• _What to produce_: Could you transcribe all the entries exactly, omitting the pictures?

[Dataset records]

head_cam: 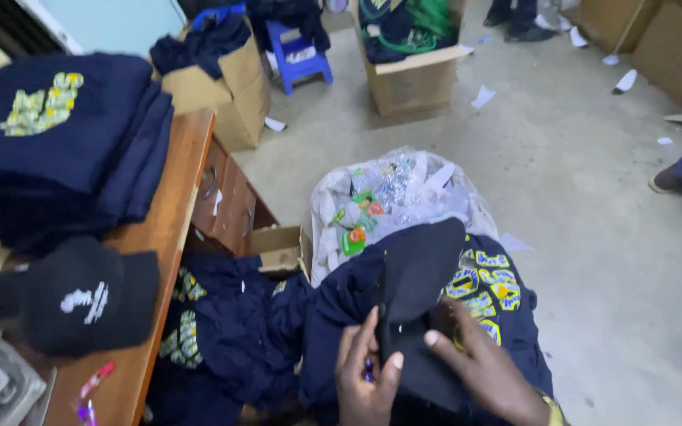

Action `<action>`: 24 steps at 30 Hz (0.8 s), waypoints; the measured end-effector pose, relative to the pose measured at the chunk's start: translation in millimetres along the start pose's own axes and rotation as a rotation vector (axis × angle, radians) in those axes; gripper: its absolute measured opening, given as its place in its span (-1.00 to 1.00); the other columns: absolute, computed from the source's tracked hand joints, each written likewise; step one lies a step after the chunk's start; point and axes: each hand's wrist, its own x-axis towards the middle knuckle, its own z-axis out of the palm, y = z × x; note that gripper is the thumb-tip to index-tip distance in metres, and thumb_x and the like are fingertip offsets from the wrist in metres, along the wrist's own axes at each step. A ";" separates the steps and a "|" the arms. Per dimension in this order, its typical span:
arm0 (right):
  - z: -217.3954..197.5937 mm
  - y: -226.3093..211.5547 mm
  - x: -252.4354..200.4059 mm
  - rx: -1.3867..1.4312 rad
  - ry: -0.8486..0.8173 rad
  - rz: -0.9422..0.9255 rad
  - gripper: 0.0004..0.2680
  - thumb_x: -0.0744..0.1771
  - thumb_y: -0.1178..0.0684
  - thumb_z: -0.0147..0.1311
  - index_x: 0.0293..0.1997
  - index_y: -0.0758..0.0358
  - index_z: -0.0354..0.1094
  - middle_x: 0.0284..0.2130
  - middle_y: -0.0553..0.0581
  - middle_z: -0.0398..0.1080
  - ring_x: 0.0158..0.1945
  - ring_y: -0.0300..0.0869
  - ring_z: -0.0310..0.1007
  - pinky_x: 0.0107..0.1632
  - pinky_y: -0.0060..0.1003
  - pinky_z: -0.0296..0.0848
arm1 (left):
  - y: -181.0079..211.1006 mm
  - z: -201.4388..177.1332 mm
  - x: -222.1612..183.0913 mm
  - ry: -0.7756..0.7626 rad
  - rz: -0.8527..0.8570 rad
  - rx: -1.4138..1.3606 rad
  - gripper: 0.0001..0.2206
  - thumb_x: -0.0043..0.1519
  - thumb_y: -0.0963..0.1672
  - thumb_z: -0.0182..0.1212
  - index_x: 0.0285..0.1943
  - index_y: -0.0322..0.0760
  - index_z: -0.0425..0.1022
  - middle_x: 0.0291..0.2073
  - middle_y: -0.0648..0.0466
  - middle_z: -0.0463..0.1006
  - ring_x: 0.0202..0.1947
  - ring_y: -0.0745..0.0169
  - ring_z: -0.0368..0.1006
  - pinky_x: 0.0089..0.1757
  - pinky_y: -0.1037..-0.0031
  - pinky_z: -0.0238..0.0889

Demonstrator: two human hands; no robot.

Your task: Inspecting a baseball cap and removing loose threads and lint by hand in a factory environment.

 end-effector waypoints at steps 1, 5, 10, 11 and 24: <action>3.9 2.5 7.3 -0.010 0.008 -0.014 -0.44 0.33 -0.22 0.11 0.51 0.04 0.06 0.43 -0.01 0.32 0.46 -0.29 0.32 0.47 -0.31 0.14 | -7.1 2.6 1.1 0.008 0.014 -0.009 -0.42 0.23 0.00 0.28 0.45 -0.27 0.47 -0.27 0.15 0.32 -0.49 0.44 0.23 -0.46 0.62 0.21; 18.2 35.8 23.4 0.664 -0.083 -0.063 -0.73 0.33 0.06 0.20 0.12 0.25 0.33 0.07 0.12 0.48 0.19 -0.20 0.46 0.30 -0.23 0.38 | -8.6 3.2 -7.3 0.062 -0.001 0.016 -0.42 0.17 -0.05 0.32 0.43 -0.24 0.48 -0.28 0.14 0.40 -0.50 0.45 0.26 -0.48 0.64 0.22; 0.4 18.0 4.9 0.414 0.091 -0.186 -0.88 0.37 0.03 0.20 -0.23 0.24 0.45 -0.37 0.03 0.51 -0.21 -0.33 0.38 -0.20 -0.32 0.35 | -9.1 -5.9 -4.5 0.007 0.043 0.036 -0.36 0.22 0.02 0.32 0.47 -0.34 0.39 -0.21 0.09 0.39 -0.46 0.42 0.27 -0.50 0.64 0.25; -10.6 16.5 -2.4 0.176 0.298 -0.331 -0.73 0.28 0.02 0.27 -0.43 0.17 0.11 -0.53 -0.05 0.15 -0.40 -0.32 0.08 -0.35 -0.26 0.09 | -20.0 -4.2 -6.0 -0.013 -0.017 0.038 -0.28 0.17 0.11 0.37 0.49 -0.24 0.40 -0.21 0.12 0.35 -0.50 0.45 0.20 -0.51 0.65 0.20; -18.6 -10.0 -24.4 0.307 0.245 -0.164 -0.65 0.43 -0.01 0.10 -0.53 0.09 -0.01 -0.58 -0.16 0.02 -0.47 -0.40 -0.03 -0.48 -0.30 -0.04 | 20.2 -40.6 -9.5 -0.391 0.025 0.123 -0.29 0.38 0.02 0.18 0.66 -0.27 -0.01 0.02 0.03 0.43 -0.14 0.25 0.48 0.05 0.48 0.43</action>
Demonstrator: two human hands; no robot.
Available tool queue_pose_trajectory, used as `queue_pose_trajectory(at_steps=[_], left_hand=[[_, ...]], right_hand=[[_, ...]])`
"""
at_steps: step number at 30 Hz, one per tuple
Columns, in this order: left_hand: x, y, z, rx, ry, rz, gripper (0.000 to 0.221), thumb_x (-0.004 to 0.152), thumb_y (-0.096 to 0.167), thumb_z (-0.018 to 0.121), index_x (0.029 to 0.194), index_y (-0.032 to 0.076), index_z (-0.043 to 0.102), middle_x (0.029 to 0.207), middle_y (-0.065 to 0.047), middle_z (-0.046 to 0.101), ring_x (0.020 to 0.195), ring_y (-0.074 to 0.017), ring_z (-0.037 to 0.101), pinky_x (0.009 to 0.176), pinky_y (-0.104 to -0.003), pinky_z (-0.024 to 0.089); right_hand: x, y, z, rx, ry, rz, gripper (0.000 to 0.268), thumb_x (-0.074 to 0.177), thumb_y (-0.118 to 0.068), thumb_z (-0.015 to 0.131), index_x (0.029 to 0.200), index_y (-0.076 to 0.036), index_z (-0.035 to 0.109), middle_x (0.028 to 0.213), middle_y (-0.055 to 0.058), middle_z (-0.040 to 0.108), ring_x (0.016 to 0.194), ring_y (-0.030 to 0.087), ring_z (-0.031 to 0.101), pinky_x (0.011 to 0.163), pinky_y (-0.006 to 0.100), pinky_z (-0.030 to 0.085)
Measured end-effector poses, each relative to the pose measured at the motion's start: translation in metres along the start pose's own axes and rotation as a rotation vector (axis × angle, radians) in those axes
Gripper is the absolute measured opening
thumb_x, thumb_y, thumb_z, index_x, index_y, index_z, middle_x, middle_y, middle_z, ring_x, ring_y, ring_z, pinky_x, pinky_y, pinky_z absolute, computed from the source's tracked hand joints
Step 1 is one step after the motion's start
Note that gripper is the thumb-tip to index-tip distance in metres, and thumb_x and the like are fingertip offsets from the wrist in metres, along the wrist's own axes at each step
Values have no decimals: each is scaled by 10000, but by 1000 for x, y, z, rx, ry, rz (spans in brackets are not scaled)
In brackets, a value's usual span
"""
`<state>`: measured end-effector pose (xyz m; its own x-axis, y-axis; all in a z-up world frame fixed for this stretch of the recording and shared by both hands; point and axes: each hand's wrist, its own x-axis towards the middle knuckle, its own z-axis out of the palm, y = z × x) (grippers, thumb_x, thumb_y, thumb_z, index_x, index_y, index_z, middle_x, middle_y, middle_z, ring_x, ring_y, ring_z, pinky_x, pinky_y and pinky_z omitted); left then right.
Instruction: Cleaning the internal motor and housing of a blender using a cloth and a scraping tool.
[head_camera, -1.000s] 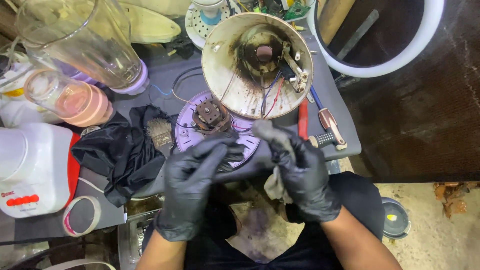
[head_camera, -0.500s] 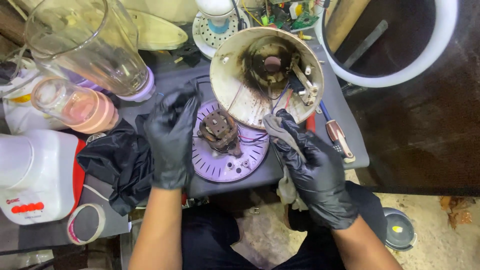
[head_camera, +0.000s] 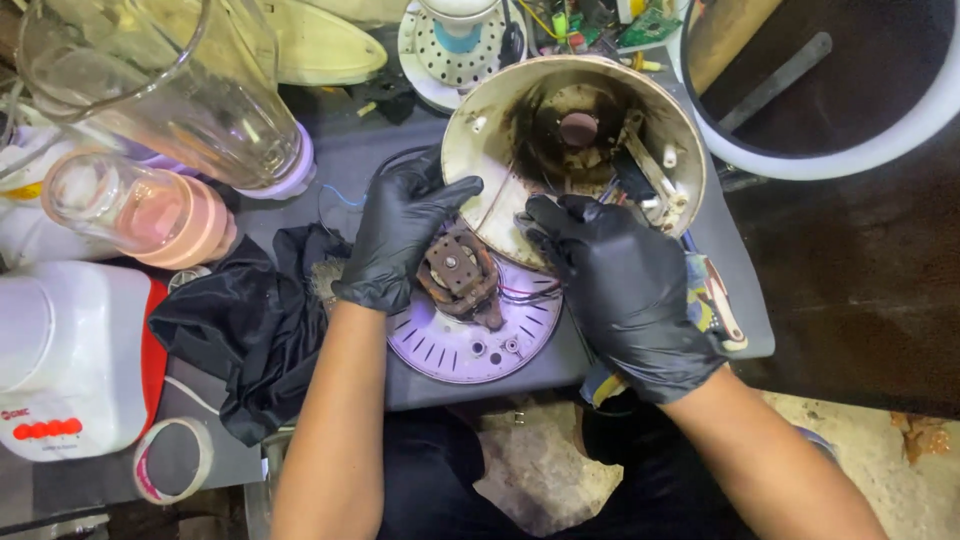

• _Task answer_:
head_cam: 

Action `<action>`: 24 steps at 30 Hz (0.8 s), waypoints; the measured end-effector pose, relative to the pose measured at the chunk's start: translation in millimetres along the start pose's own axes and rotation as a rotation vector (axis × angle, radians) in those axes; gripper: its absolute measured opening, given as its place in its span (-1.00 to 1.00); the other columns: absolute, computed from the source's tracked hand joints, each written likewise; step one lies a step after the chunk's start; point and axes: each hand's wrist, its own x-axis towards the middle knuckle, its own z-axis out of the palm, y = z × x; note that gripper is the thumb-tip to index-tip distance in metres, and thumb_x and the like are fingertip offsets from the wrist in metres, along the wrist's own axes at each step. A ";" separates the steps and a "|" the arms. Per dimension in this order, its typical span:
arm0 (right):
  - z: -217.3954..197.5937 mm
  - y: -226.3093..211.5547 mm
  - x: -252.4354..200.4059 mm
  - rx: -1.3867..1.4312 rad
  - ry: -0.8486..0.8173 rad
  - rz: -0.9422..0.9255 rad
  - gripper: 0.0004..0.2680
  - thumb_x: -0.0744..0.1771
  - thumb_y: -0.1178..0.0684
  - thumb_z: -0.0147..0.1311
  - index_x: 0.0293..0.1997
  - index_y: -0.0758..0.0358
  - index_z: -0.0354..0.1094
  - middle_x: 0.0284..0.2130
  - middle_y: -0.0553..0.0581
  - middle_z: -0.0398..0.1080
  - ring_x: 0.0158..0.1945
  - ring_y: -0.0300..0.0869
  - ring_z: -0.0310..0.1007
  - pinky_x: 0.0107..0.1632
  - pinky_y: -0.0060..0.1003
  - pinky_z: -0.0296..0.0848
arm1 (left):
  - y: -181.0079..211.1006 mm
  - z: -201.4388..177.1332 mm
  - x: -222.1612..183.0913 mm
  - ry: -0.7756..0.7626 rad
  - rz: -0.8527..0.8570 rad
  - rx: -1.4138..1.3606 rad
  - gripper: 0.0001..0.2206
  - thumb_x: -0.0043..0.1519
  - thumb_y: -0.0963..0.1672
  - thumb_z: -0.0182..0.1212
  - index_x: 0.0285..0.1943
  - index_y: -0.0322..0.0760
  - index_z: -0.0425..0.1022
  - middle_x: 0.0291..0.2073
  - middle_y: -0.0648..0.0466
  - middle_z: -0.0463..0.1006
  - ring_x: 0.0202..0.1947
  - ring_y: -0.0745..0.0169
  - ring_z: -0.0368..0.1006
  - pinky_x: 0.0089..0.1757
  - pinky_y: -0.1037..-0.0031
  - pinky_z: -0.0238..0.0889

Demonstrator: two human hands; no robot.

Your task: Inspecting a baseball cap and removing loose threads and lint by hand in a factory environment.

 end-effector waypoints at steps 1, 5, 10, 11 and 24: <action>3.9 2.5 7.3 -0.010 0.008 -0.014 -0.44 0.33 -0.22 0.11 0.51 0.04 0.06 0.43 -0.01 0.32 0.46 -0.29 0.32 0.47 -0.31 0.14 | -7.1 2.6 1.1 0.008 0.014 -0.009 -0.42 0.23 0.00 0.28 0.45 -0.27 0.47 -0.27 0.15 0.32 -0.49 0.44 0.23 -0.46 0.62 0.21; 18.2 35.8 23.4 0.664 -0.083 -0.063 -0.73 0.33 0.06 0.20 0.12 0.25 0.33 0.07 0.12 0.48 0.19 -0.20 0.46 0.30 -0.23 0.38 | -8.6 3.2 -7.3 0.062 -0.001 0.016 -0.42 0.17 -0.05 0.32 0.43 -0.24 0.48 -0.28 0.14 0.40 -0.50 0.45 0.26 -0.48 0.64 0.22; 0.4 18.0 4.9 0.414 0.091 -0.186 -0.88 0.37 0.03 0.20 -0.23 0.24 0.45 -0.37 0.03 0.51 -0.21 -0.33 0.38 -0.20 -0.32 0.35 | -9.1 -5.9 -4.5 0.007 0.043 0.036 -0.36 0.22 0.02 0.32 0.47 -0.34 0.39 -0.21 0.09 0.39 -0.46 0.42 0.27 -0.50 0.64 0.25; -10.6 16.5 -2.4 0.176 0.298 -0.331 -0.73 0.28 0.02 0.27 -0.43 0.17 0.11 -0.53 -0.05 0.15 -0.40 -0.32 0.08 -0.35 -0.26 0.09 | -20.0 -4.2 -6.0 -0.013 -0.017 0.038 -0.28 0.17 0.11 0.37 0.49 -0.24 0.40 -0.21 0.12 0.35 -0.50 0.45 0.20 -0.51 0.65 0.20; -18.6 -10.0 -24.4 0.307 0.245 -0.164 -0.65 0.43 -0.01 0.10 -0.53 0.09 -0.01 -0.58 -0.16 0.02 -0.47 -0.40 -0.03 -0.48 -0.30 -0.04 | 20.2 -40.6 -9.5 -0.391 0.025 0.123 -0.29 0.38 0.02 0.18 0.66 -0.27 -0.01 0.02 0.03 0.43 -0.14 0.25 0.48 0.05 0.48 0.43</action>
Demonstrator: two human hands; no robot.
Available tool queue_pose_trajectory, used as `queue_pose_trajectory(at_steps=[_], left_hand=[[_, ...]], right_hand=[[_, ...]])`
"""
at_steps: step number at 30 Hz, one per tuple
Columns, in this order: left_hand: x, y, z, rx, ry, rz, gripper (0.000 to 0.221), thumb_x (-0.004 to 0.152), thumb_y (-0.096 to 0.167), thumb_z (-0.018 to 0.121), index_x (0.029 to 0.194), index_y (-0.032 to 0.076), index_z (-0.043 to 0.102), middle_x (0.029 to 0.207), middle_y (-0.065 to 0.047), middle_z (-0.046 to 0.101), ring_x (0.020 to 0.195), ring_y (-0.074 to 0.017), ring_z (-0.037 to 0.101), pinky_x (0.009 to 0.176), pinky_y (-0.104 to -0.003), pinky_z (-0.024 to 0.089); right_hand: x, y, z, rx, ry, rz, gripper (0.000 to 0.268), thumb_x (-0.074 to 0.177), thumb_y (-0.118 to 0.068), thumb_z (-0.015 to 0.131), index_x (0.029 to 0.200), index_y (-0.076 to 0.036), index_z (-0.035 to 0.109), middle_x (0.028 to 0.213), middle_y (-0.055 to 0.058), middle_z (-0.040 to 0.108), ring_x (0.016 to 0.194), ring_y (-0.030 to 0.087), ring_z (-0.031 to 0.101), pinky_x (0.011 to 0.163), pinky_y (-0.006 to 0.100), pinky_z (-0.030 to 0.085)
Measured end-effector poses, each relative to the pose measured at the motion's start: translation in metres along the start pose's own axes and rotation as a rotation vector (axis × angle, radians) in those axes
Gripper is the absolute measured opening
thumb_x, thumb_y, thumb_z, index_x, index_y, index_z, middle_x, middle_y, middle_z, ring_x, ring_y, ring_z, pinky_x, pinky_y, pinky_z absolute, computed from the source's tracked hand joints
Step 1 is one step after the motion's start
Note that gripper is the thumb-tip to index-tip distance in metres, and thumb_x and the like are fingertip offsets from the wrist in metres, along the wrist's own axes at each step
Values have no decimals: each is scaled by 10000, but by 1000 for x, y, z, rx, ry, rz (spans in brackets are not scaled)
In brackets, a value's usual span
"""
`<state>`: measured end-effector pose (xyz m; its own x-axis, y-axis; all in a z-up world frame fixed for this stretch of the recording and shared by both hands; point and axes: each hand's wrist, its own x-axis towards the middle knuckle, its own z-axis out of the palm, y = z × x) (grippers, thumb_x, thumb_y, thumb_z, index_x, index_y, index_z, middle_x, middle_y, middle_z, ring_x, ring_y, ring_z, pinky_x, pinky_y and pinky_z omitted); left then right.
Instruction: Cleaning the internal motor and housing of a blender using a cloth and a scraping tool.
[head_camera, -1.000s] 
[head_camera, -0.500s] 
[head_camera, +0.000s] 

There is no more to this exercise.